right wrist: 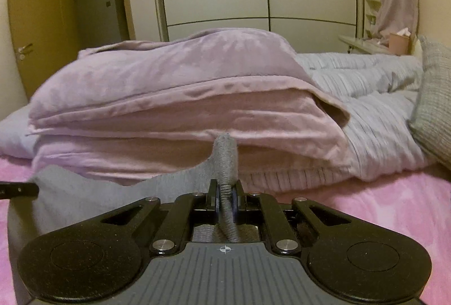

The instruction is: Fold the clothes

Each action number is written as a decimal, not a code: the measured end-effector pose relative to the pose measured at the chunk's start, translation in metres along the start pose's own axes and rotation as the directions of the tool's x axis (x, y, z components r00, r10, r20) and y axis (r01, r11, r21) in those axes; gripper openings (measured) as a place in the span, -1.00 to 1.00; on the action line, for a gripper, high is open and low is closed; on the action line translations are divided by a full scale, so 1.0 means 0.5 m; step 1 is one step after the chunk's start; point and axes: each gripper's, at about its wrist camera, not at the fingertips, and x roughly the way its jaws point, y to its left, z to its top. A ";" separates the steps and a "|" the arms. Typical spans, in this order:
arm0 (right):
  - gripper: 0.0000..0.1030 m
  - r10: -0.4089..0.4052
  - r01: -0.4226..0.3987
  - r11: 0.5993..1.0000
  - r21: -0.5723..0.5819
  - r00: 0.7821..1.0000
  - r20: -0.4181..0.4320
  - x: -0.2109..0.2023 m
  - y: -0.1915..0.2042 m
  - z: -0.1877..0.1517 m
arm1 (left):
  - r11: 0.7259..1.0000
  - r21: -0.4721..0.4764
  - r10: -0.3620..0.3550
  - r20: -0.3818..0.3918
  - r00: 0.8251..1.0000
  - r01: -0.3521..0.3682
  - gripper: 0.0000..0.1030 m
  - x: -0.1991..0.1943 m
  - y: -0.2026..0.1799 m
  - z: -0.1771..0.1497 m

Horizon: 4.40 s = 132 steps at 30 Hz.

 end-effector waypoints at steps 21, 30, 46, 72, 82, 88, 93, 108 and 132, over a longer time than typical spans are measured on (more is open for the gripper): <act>0.06 -0.013 0.051 0.995 0.082 0.913 -0.407 -0.221 -0.078 -0.415 | 0.998 0.050 -0.014 -0.284 0.959 0.030 -0.63 -0.207 0.068 -0.389; 0.06 -0.078 0.094 0.996 0.003 0.837 -0.541 -0.502 -0.047 -0.639 | 0.998 0.058 0.040 -0.434 0.900 -0.016 -0.63 -0.477 -0.011 -0.670; 0.07 0.005 0.048 0.995 0.086 0.848 -0.530 -0.876 -0.026 -0.593 | 0.994 0.029 0.107 -0.426 0.898 -0.105 -0.61 -0.891 -0.120 -0.691; 0.27 0.109 -0.092 0.994 0.062 0.914 -0.390 -1.219 0.081 -0.429 | 0.993 0.095 0.100 -0.305 0.947 -0.074 0.29 -1.236 -0.279 -0.563; 0.27 0.104 -0.083 0.994 0.069 0.900 -0.423 -1.242 0.071 -0.461 | 0.992 0.094 0.112 -0.318 0.942 -0.086 0.29 -1.254 -0.294 -0.588; 0.27 0.107 -0.089 0.994 0.061 0.901 -0.421 -1.257 0.075 -0.466 | 0.992 0.095 0.112 -0.322 0.940 -0.086 0.29 -1.266 -0.306 -0.595; 0.27 0.106 -0.087 0.994 0.065 0.901 -0.421 -1.262 0.076 -0.470 | 0.991 0.105 0.111 -0.313 0.943 -0.082 0.29 -1.270 -0.315 -0.592; 0.27 0.111 -0.097 0.994 0.053 0.898 -0.426 -1.252 0.081 -0.458 | 0.991 0.106 0.112 -0.316 0.942 -0.083 0.29 -1.263 -0.313 -0.586; 0.27 0.097 -0.065 0.994 0.090 0.897 -0.431 -1.169 0.056 -0.417 | 0.991 0.115 0.101 -0.326 0.940 -0.067 0.29 -1.170 -0.317 -0.519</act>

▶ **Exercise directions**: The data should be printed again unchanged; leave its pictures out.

▶ **Response box**:
right wrist: 

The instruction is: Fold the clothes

Each action number is written as a decimal, not a code: the measured end-effector pose relative to the pose measured at the chunk's start, translation in metres along the start pose's own axes and rotation as the directions of the tool's x axis (x, y, z components r00, r10, r20) and y axis (r01, r11, r21) in those axes; gripper openings (measured) as a place in the span, -1.00 to 1.00; on the action line, for a gripper, high is open and low is closed; on the action line translations are divided by a full scale, so 1.0 means 0.5 m; step 1 is one step after the chunk's start; point and axes: each gripper's, at about its wrist camera, not at the fingertips, and x roughly the way its jaws point, y to its left, z to its top. A ";" separates the steps and a "|" the arms. Typical spans, in this order:
arm0 (right):
  - gripper: 0.0000..0.1030 m
  - r10: -0.4089..0.4052
  - r01: -0.4226..0.3987
  - r11: 0.5993..1.0000
  - r21: -0.5723..0.5819
  - r00: 0.7821..1.0000
  - r20: -0.4181..0.4320
  - x: -0.2109..0.2023 m
  - y: -0.1915..0.2042 m
  - z: -0.1877..0.1517 m
arm1 (left):
  - r11: 0.7259..1.0000
  - r21: -0.4721..0.4764
  - r10: -0.3620..0.3550
  - r20: -0.3818..0.3918
  - r00: 0.8251..1.0000
  - r01: -0.3521..0.3682
  - gripper: 0.0000..0.1030 m
  - x: -0.1991..0.1943 m
  - y: -0.2026..0.1799 m
  - z: -0.1771..0.1497 m

Horizon: 4.40 s = 132 steps at 30 Hz.

 end-effector waypoints at steps 21, 30, 46, 72, 82, 88, 93, 108 and 132, over a longer time than typical spans are measured on (more is open for the gripper): <act>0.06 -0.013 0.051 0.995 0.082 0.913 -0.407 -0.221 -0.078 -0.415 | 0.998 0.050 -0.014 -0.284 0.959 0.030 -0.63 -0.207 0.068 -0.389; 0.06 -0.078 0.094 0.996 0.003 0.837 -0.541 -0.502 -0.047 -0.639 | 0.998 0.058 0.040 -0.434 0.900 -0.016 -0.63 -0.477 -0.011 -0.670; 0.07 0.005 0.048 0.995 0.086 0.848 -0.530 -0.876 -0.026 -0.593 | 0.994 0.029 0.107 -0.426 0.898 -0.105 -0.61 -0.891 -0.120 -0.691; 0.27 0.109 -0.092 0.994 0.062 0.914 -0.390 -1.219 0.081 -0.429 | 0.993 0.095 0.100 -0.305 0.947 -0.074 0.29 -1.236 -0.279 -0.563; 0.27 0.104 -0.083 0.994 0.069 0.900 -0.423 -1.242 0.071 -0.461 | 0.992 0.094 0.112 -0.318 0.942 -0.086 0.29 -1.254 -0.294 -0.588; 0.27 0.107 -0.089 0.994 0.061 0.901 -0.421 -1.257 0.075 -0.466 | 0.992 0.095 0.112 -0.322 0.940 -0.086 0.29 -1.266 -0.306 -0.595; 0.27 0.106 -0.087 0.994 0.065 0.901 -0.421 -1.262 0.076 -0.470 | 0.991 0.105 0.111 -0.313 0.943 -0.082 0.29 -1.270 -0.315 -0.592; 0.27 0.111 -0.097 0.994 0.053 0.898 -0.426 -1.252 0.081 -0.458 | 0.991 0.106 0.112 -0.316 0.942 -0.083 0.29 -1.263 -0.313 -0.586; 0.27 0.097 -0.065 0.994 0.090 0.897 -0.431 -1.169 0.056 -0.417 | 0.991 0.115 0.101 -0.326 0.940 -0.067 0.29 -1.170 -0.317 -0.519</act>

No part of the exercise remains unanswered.